Number 4 – When shaping the tactical execution – build on classical identification systems. Think “I live in Thailand and I like the King so I dress in Yellow”. What markers of excellence can your brand dress itself in?
Number 5 - Ideology. Building a brand requires tons of fans that are prepared to help you. Manifesto or Ideology is a trendy thing today but it also is a very effective lighthouse that people can steer against. If you plan to build a brand focus on one thought should be your first and foremost plan.
Number 7 – Paradox is one of my favorites. People tend to think that because we all like the same brand we are a tribe. That’s partly true. But people almost always join a tribe in order to strengthen themselves as individuals. Don’t forget this! People who wear your brand do it so that others understand who they are, not where they belong! You should get your but over to Elia Mörlings blog Tribaling and dig deeper into Tribal marketing!
Number 8 – En enemy. Per Robert Öhlin, Swedish brand blogger and one of my favorite brand ping pong sparring partners always stress this and I agree more than most. You cannot win a war without knowing who to fight. Pick one not ten!
Number 9 – Contact! The internet allows for different levels of networking. Think hard about how and where you interact with your target audience. Facebook might be the broad scope? Twitter might be more focused? Should you create something like Ideastorm or MyStarBucksIdea for your fans. How do you treat the people within your company? Who out of everyone you interact with truly brings the most value to the table – do you know this? In order to make things even more exclusive. How can you interact offline with your super fans, no matter if they’re B2B or B2C fans? Closed events, exclusive dinners or steering
Number 10 – This is very important today. The transparency is total. People will connect with your brand everywhere. I’ve written about this before but it’s worth repeating. You don’t really own your brand anymore. You merely look after it while we’re shaping it. Listen and listen hard and you might trick us into shaping it the way you like. Ignore us and we’ll turn you into dust before you can say ‘homp chomp’.

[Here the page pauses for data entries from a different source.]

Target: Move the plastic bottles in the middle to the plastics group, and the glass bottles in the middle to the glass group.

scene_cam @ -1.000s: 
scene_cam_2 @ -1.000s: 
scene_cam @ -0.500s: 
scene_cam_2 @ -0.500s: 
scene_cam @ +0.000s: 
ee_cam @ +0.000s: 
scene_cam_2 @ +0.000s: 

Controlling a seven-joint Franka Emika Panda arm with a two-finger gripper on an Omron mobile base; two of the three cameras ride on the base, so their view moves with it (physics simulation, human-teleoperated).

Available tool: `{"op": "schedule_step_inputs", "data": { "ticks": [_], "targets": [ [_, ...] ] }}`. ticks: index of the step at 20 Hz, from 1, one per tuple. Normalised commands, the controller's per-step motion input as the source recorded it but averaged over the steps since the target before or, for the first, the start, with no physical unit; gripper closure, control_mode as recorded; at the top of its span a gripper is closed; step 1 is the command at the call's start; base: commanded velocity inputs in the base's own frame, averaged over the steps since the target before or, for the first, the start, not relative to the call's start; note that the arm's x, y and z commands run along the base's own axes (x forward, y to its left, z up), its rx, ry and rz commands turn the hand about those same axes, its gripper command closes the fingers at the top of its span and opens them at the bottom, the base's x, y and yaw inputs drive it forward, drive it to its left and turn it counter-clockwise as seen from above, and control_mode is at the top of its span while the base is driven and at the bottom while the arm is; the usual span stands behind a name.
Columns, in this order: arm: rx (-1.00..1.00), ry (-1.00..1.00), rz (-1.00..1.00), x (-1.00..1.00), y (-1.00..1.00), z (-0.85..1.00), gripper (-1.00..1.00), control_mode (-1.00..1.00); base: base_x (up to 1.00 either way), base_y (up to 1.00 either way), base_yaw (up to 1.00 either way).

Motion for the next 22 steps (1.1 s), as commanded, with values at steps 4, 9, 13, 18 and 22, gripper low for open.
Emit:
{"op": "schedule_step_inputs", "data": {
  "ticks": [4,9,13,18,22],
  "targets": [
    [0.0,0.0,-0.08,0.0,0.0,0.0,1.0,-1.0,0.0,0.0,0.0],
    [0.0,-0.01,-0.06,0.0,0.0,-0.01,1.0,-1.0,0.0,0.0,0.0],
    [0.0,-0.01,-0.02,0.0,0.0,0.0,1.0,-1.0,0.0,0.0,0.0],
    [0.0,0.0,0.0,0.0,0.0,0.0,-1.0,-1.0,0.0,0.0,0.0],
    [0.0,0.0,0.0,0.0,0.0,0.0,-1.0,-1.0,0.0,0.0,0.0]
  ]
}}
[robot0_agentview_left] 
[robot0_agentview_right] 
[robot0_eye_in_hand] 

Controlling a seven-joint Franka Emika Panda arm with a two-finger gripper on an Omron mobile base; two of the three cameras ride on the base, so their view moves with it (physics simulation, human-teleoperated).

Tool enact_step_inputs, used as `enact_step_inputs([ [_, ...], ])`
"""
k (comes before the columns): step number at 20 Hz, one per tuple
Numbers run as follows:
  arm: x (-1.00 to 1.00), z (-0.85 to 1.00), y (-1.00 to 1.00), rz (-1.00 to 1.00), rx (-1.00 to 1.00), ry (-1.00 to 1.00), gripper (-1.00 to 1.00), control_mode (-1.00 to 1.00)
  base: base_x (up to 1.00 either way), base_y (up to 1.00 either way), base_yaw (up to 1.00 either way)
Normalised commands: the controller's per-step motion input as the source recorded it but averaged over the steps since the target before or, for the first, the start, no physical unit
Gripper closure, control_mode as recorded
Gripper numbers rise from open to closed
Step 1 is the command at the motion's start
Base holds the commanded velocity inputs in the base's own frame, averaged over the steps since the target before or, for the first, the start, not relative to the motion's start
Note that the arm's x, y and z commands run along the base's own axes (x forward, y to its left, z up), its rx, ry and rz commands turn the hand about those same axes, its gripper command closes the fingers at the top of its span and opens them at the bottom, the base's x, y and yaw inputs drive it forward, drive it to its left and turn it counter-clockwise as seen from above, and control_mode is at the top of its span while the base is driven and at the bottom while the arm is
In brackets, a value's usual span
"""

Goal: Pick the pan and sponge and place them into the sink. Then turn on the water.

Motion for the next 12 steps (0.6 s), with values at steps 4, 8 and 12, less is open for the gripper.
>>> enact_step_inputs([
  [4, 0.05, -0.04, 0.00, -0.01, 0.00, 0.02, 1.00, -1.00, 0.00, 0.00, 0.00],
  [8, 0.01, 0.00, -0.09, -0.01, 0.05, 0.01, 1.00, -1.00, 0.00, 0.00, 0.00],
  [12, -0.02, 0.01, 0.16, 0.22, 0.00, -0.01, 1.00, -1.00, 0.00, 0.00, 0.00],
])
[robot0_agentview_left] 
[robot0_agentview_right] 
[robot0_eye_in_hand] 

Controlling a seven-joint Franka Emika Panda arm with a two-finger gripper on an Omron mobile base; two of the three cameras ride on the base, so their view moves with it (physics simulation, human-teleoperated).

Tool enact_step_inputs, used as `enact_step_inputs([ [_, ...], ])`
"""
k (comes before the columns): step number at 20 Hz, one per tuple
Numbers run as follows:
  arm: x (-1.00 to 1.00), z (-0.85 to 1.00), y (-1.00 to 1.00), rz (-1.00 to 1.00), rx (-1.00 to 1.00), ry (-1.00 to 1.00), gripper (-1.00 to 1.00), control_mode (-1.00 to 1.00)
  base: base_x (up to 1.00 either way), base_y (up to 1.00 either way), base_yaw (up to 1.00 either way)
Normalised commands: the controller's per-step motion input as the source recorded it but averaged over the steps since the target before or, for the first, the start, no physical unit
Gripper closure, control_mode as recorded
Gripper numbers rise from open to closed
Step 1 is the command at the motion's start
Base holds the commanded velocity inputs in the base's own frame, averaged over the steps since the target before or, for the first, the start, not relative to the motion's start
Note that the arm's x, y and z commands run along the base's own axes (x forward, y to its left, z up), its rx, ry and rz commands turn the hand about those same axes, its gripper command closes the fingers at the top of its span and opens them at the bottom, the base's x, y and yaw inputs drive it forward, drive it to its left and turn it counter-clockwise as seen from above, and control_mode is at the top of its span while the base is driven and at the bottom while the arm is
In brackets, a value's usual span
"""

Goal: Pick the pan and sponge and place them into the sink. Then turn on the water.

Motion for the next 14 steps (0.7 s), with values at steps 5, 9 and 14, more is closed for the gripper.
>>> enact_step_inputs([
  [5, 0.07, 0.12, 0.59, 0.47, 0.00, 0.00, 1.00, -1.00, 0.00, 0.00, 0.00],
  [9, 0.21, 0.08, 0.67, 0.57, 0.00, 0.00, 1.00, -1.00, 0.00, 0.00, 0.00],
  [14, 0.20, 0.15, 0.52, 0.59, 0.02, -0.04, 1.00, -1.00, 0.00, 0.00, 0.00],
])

Now 5 years after this book was launched I’d say this is more important that ever. We’re living in a complex world with global competition, the consumer is more empowered than ever, new generations are shopping our products, speed is essential and technology is being democratized. Adapt, innovate and change – then you will be a player in this new exiting world!
Ah – forgot. Get the book on Amazon or maybe Bokus if you’re a Swede.